Cybersecurity & Anaytics – a Tango

Analytics and Big Data provide a quantum leap forward over earlier means of detecting a hacker attack  or misuse of computing assets by inside employees.  Software vendors and open source projects have taken ideas from data scientists and  applied those algorithms against streaming data.  Those algorithms and products like Splunk and Apache Spark together with Hadoop have made it possible to sort through and process vast amounts of log and network data in a way that would not have been possible just 6 years ago.

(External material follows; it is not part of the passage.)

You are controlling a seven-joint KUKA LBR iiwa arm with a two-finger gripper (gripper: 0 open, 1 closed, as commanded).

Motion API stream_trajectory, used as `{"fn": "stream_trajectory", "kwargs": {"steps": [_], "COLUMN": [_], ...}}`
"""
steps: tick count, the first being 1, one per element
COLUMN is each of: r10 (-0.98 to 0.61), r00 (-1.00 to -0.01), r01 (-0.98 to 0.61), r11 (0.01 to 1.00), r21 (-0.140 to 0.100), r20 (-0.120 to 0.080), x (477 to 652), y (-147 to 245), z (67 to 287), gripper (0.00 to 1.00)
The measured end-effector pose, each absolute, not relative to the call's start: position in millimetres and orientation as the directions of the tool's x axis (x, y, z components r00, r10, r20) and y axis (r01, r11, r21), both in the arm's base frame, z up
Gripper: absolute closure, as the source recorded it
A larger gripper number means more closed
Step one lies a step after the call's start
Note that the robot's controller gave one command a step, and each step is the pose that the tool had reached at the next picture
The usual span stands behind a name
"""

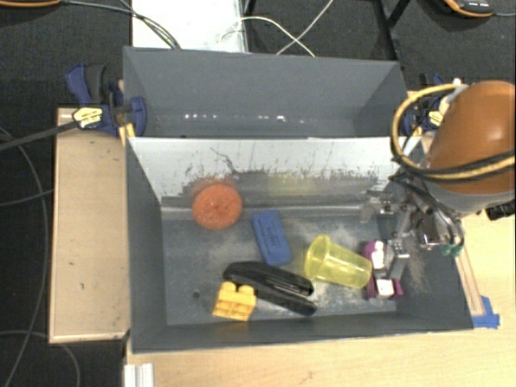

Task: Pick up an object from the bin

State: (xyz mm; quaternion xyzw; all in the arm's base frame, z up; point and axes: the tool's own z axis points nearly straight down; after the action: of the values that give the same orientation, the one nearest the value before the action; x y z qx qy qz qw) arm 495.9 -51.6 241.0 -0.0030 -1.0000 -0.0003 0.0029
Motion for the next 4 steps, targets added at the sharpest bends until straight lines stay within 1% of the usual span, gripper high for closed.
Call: {"fn": "stream_trajectory", "kwargs": {"steps": [1, 2, 3, 4], "r10": [0.002, 0.051, 0.03, 0.133], "r00": [-1.0, -0.999, -0.999, -0.991], "r01": [0.002, 0.051, 0.03, 0.133], "r11": [1.0, 0.999, 1.0, 0.991], "r21": [0.0, 0.001, -0.001, 0.001], "r20": [-0.003, -0.003, -0.011, -0.003], "x": [497.4, 500.2, 486.2, 509.3], "y": [-51, -51, -48, -67], "z": [246, 103, 163, 104], "gripper": [0.0, 0.0, 0.0, 0.0]}}
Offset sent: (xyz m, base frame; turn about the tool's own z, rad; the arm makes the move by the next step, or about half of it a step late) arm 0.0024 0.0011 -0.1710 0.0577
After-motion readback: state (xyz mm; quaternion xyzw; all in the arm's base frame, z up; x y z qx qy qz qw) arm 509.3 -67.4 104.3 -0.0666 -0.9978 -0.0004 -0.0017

Presumably all of this has provided a large boost to defeating hackers.  But if you read the news you can see that it does not work in all cases as hackers are still seemingly able to steal data at will.  One problem is companies generally do not publish data about which attacks they have blocked, so we cannot really tell how well all this work.  But what they have done is respond to surveys by groups like the Ponemon Institute as to the extent that companies are using analytics and big data as part of their cyber defense.  One would hope that as analytics and cybersecurity come together and their adoption and understanding among companies becomes more widespread then companies might be able to defeat some cyber disasters of the past.

In this short blog post we look at one approach to classifying events as a threat and then mention two cybersecurity analytics products: one from IBM and the other from the US Government Oak Ridge Labs.


Cybersecurity Before Analytics

Consider the way that cybersecurity works when you do not have the tools to do real time analytics.  A SIEM (Security Information and Event Management) like ArcSight is programmed to gather up logs and apply rules to flash alerts when, for example:

  • A former employee tries to login.
  • Someone tries and fails to login X number of time times.
  • Someone who normally works in the office is trying to login remotely.
  • There is network traffic of a type on a subset that is not what is usually there.


And then it provides dashboard reports like the SANS top 5:


  1. Attempts to Gain Access through Existing Accounts
  2. Failed File or Resource Access Attempts
  3. Unauthorized Changes to Users, Groups, and Service
  4. Systems Most Vulnerable to Attack
  5. Suspicious or Unauthorized Network Traffic Patterns


The problem with these approaches are:


  1. They are not good at solving the signal-to-noise problem (Too many normal events crowding out ones that could indicate a security breach.).
  2. It is too difficult for those tools to correlate logs systems as a hacker will use different credentials as they traverse the network, depending on where they login, so the SIEM cannot easily follow the hacker from one end to the other (e.g., tracking from a hacker’s IP address, VPN credentials, firewall user login, Activity Directory credentials, and UNIX credentials.).
  3. Users have to respond to alerts manually, most of which are false positives.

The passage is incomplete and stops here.